A central focus of its mission is to seek the broadest possible agreement among the political parties for an independent international audit of the circumstances surrounding the December 15 general elections.
This seems the reasonable, logical way to go now that Chief Justice Desiree Bernard has stated that it is not within her power to rule for or against a petition from the People’s National Congress (PNC) challenging the legality of the early declaration by the chairman of the Elections Commission of Janet Jagan as the presidential winner.
The Chief Justice ruled that under the constitution the court had no jurisdiction to deal with the election of a president, but there is the option of election petitions to the Court of Appeal.

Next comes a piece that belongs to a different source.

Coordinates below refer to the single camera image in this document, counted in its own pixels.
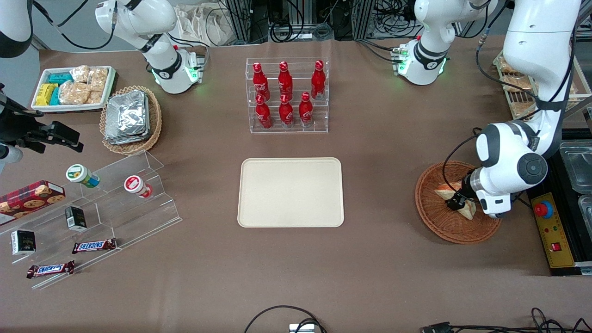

If the PNC is serious about its claims of electoral malpractices and in pursuing its grievances by a peaceful and constitutional route, the independent audit could help in an election petition case.
With the Guyana administration now recognised by some regional and international governments and Janet Jagan on record as welcoming the proposal by the Private Sector Commission for an independent audit, the PNC would weaken its case should it fail to join any mechanism established for an independent audit.
Our latest information is that the Elections Commission has invited all parties concerned to discuss the proposed audit, including its terms of reference and composition of experts.
It was tragic that anti-government protests should have degenerated into street violence and looting of business centres, forcing the government to ban all marches and demonstrations for a month.
By initiating a demonstration on Tuesday in defiance of the ban imposed on Monday, PNC leader Desmond Hoyte should know that this only further aggravates an already very delicate political situation.
We urge government-opposition dialogue instead of confrontation.
We hope that the three prominent West Indians on the CARICOM “peace” mission – Sir Henry Forde (leader), Sir Shridath Ramphal and Sir Alister McIntyre – will spare no effort to get the parties to adopt realistic responses to the problems.